In this chapter it also starts giving an overview of the process to follow whether you’re “developing, enhancing or re-energising” your PMO. I think this is an important angle that needs emphasising to potential buyers of the book – this book is not just about putting in a PMO in your organisation for the first time, there are a lot of questions, hints, tips, case studies and text that enables an existing PMO Manager with an existing PMO to take time out and reflect and think about what they’ve got and where they’re heading. Often it takes someone or something outside of your current situation to help you think “yes we’re doing OK with what we have” or “we still have some work to do”.

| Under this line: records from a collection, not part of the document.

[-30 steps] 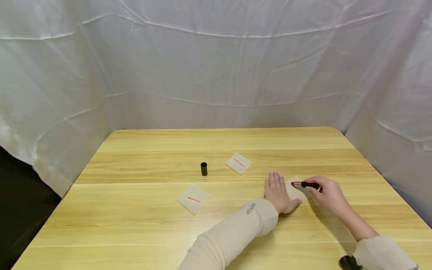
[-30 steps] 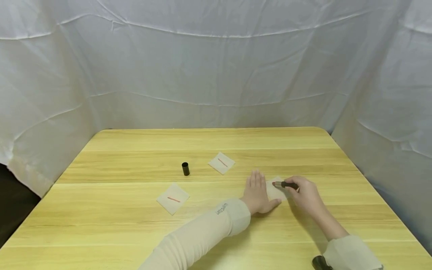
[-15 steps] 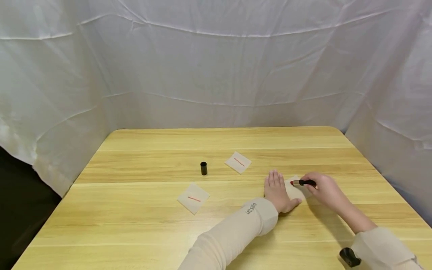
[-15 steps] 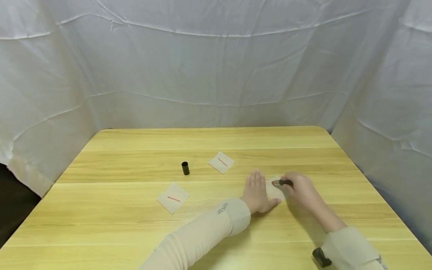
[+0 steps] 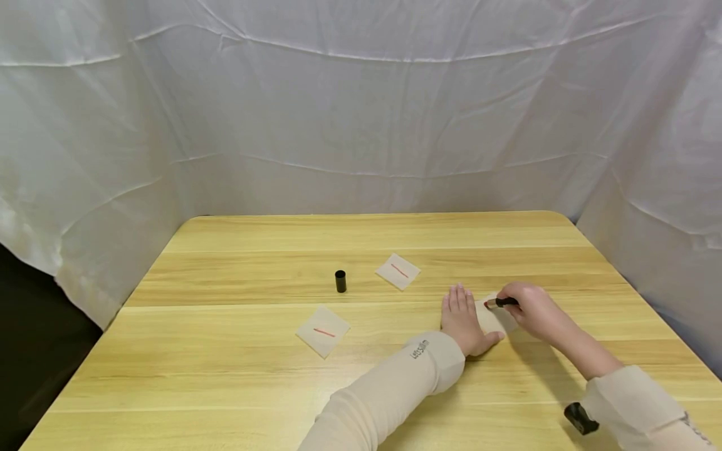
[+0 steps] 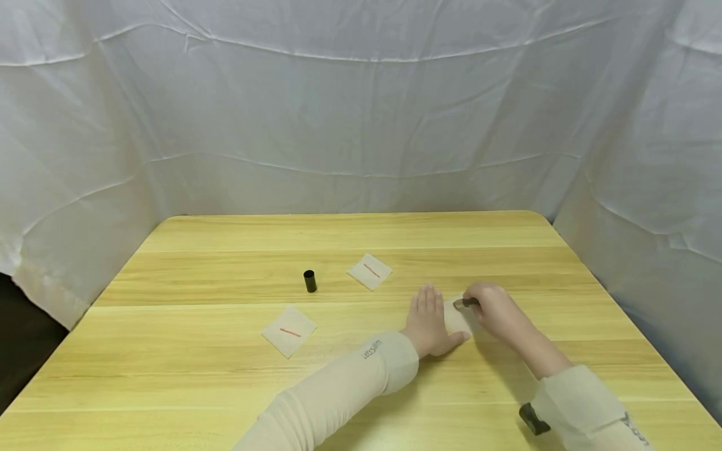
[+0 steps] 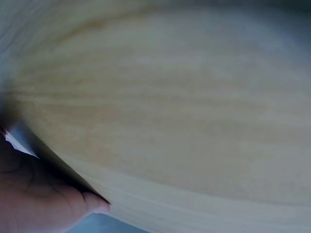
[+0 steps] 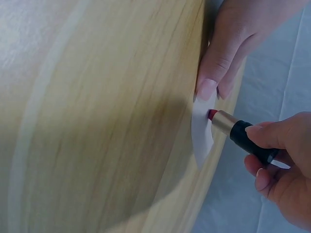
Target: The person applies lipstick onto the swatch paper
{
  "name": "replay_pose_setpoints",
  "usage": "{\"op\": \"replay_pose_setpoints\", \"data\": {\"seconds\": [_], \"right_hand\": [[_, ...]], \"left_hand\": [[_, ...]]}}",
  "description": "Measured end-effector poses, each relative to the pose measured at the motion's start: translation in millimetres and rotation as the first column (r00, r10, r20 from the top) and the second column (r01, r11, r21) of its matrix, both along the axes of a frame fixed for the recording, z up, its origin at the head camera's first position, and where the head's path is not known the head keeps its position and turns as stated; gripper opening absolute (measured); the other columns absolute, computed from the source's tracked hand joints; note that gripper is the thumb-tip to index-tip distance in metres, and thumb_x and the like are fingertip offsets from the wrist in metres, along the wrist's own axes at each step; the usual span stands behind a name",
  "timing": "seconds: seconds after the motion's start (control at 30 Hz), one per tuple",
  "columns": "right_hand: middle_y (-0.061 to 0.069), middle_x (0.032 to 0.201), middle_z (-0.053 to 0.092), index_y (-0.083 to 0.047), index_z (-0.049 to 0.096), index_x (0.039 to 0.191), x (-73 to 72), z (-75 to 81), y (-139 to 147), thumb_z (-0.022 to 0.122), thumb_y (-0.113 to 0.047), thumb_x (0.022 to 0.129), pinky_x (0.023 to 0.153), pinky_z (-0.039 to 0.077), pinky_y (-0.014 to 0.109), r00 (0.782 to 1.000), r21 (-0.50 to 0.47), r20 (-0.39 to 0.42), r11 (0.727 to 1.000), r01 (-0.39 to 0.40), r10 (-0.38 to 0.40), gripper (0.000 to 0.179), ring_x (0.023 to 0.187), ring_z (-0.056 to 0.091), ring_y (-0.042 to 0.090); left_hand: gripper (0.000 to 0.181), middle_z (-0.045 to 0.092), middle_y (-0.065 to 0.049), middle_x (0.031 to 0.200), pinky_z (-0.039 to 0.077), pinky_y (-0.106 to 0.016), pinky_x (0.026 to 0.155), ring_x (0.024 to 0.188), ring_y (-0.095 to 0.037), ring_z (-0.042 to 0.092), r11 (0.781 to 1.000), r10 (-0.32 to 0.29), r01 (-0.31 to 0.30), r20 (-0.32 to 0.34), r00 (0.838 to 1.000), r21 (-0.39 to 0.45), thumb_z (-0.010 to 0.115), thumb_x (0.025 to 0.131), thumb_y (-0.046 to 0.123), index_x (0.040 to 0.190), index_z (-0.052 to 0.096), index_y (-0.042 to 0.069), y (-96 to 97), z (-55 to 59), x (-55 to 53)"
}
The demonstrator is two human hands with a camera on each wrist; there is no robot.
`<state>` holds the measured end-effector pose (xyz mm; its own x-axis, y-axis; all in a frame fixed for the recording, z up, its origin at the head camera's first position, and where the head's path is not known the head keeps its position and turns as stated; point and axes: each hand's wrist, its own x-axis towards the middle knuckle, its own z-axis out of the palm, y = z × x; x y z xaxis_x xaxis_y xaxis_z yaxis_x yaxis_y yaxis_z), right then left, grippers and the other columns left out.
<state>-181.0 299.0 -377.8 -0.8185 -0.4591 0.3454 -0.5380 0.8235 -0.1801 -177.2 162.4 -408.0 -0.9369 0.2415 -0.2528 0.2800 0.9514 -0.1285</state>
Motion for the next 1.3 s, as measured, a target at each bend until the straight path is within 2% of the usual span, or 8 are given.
{"op": "replay_pose_setpoints", "data": {"seconds": [0.23, 0.5, 0.7, 0.83, 1.2, 1.3], "right_hand": [[0.011, 0.076, 0.065, 0.001, 0.066, 0.077, 0.0, -0.1, 0.0, 0.069, 0.013, 0.07, 0.061, 0.053, 0.039, 1.0, -0.004, 0.0, 1.0, -0.005, 0.005, 0.014, 0.07, 0.063, 0.029], [0.011, 0.075, 0.065, 0.001, 0.066, 0.077, 0.3, 2.7, -1.4, 0.068, 0.013, 0.07, 0.062, 0.054, 0.039, 1.0, 0.006, 0.013, 1.0, 0.0, 0.0, 0.014, 0.07, 0.063, 0.028], [0.01, 0.075, 0.065, 0.001, 0.066, 0.076, 3.1, 4.8, -0.3, 0.07, 0.013, 0.069, 0.061, 0.053, 0.039, 0.999, 0.019, 0.035, 1.0, 0.006, -0.007, 0.015, 0.07, 0.063, 0.028], [0.009, 0.073, 0.065, 0.0, 0.066, 0.076, 5.2, 4.8, 1.2, 0.071, 0.012, 0.067, 0.06, 0.053, 0.037, 1.0, 0.025, 0.021, 1.0, -0.005, 0.005, 0.015, 0.068, 0.063, 0.027], [0.008, 0.073, 0.065, 0.0, 0.066, 0.075, 13.6, 2.7, 5.6, 0.072, 0.013, 0.066, 0.059, 0.054, 0.034, 1.0, 0.022, 0.023, 1.0, -0.012, 0.012, 0.017, 0.068, 0.063, 0.025], [0.006, 0.072, 0.065, -0.002, 0.066, 0.074, 16.8, 2.2, 7.0, 0.073, 0.012, 0.064, 0.058, 0.053, 0.033, 1.0, 0.027, -0.005, 1.0, -0.014, 0.014, 0.018, 0.066, 0.063, 0.024]], "left_hand": [[0.091, 0.002, 0.01, 0.157, 0.01, -0.022, 0.116, 0.144, -0.006, 0.003, 1.0, -0.002, 0.002, 0.001, 1.0, -0.029, 0.015, 0.078, 0.083, 0.149, 0.004, 0.028, 1.0, 0.6, -0.8], [0.092, -0.002, 0.009, 0.157, 0.008, -0.022, 0.116, 0.144, -0.007, -0.001, 0.999, 0.002, -0.002, 0.007, 1.0, -0.035, 0.012, 0.077, 0.084, 0.15, 0.001, 0.027, 4.6, -8.9, -6.2], [0.093, 0.0, 0.007, 0.158, 0.009, -0.023, 0.116, 0.144, -0.008, 0.001, 0.999, -0.008, 0.008, 0.004, 1.0, -0.034, 0.013, 0.078, 0.083, 0.15, 0.003, 0.026, 2.8, -5.4, -4.0], [0.092, 0.001, 0.008, 0.157, 0.01, -0.022, 0.116, 0.144, -0.007, 0.002, 0.999, -0.015, 0.015, 0.007, 1.0, -0.044, 0.013, 0.078, 0.083, 0.15, 0.003, 0.027, 0.4, -0.9, -1.5], [0.092, 0.0, 0.01, 0.157, 0.009, -0.022, 0.116, 0.144, -0.008, 0.001, 0.999, -0.012, 0.012, 0.003, 1.0, -0.038, 0.013, 0.077, 0.084, 0.149, 0.002, 0.028, 1.1, -2.7, -1.0], [0.092, -0.002, 0.009, 0.157, 0.008, -0.022, 0.116, 0.144, -0.008, 0.0, 0.999, -0.012, 0.012, 0.002, 1.0, -0.046, 0.012, 0.077, 0.084, 0.15, 0.001, 0.027, 1.9, -4.5, -2.2]]}}
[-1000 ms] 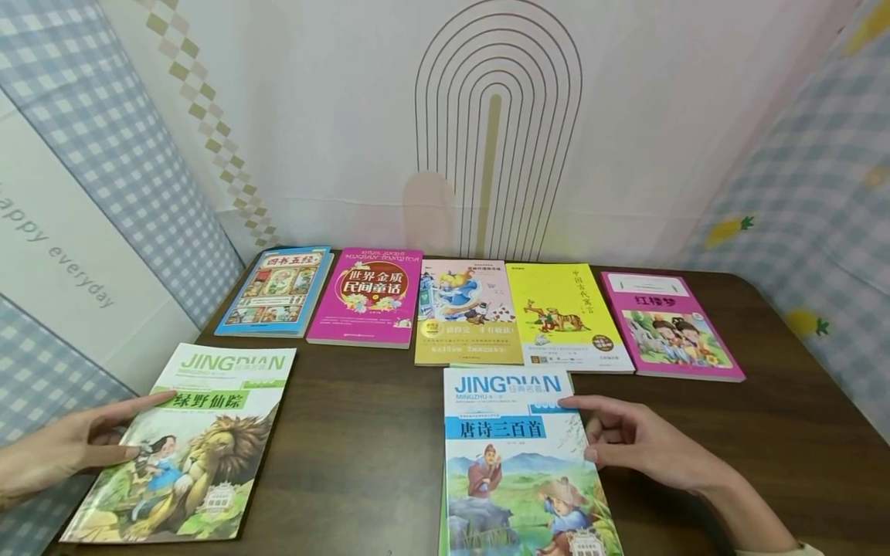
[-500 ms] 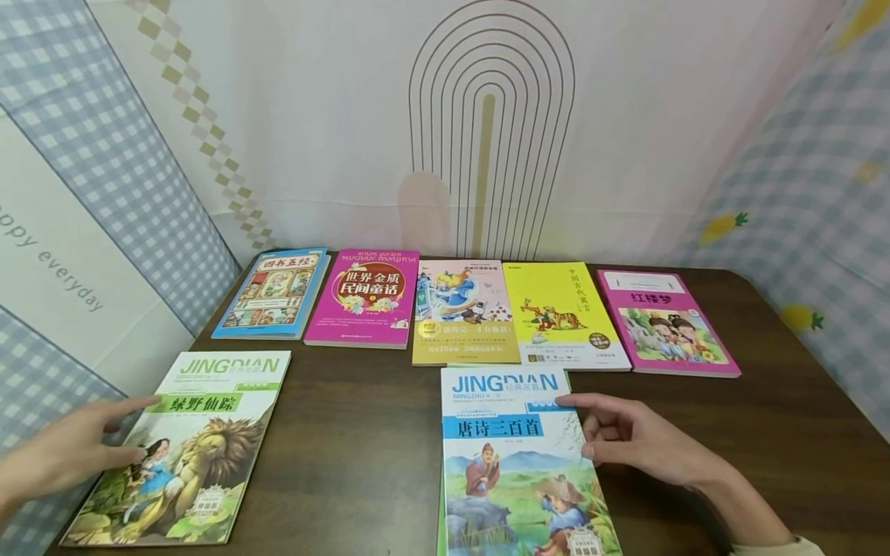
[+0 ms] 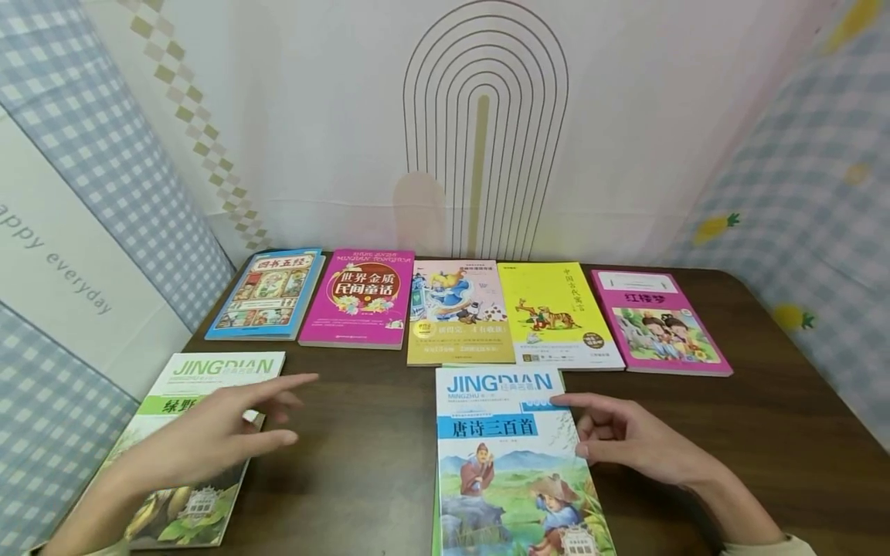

The other helpful part of this book is scaling; PMOs in small organisations or small in size (just one or two people working within it) are not forgotten about. There are small sections throughout the text that pay special concessions to these smaller set ups which is great to see, at the PPSOSIG conferences we see alot of smaller set ups.
Now one thing that struck me about the process of P3O set up (and chapter 2 only covers the highlights – there’s more detail further in the book) is that it’s obviously very MSP (Managing Successful Programmes), it talks about having a Mandate in place, identifying stakeholders, vision statement and outline blueprint before the development of the business case. In the previous chapter blog post I talked about the seniority of the PMO Manager and my concern for P3O is this – wouldn’t the PMO Manager already have taken their MSP accreditations and had exposure to programme management best practice? If so, what does P3O offer them that’s new?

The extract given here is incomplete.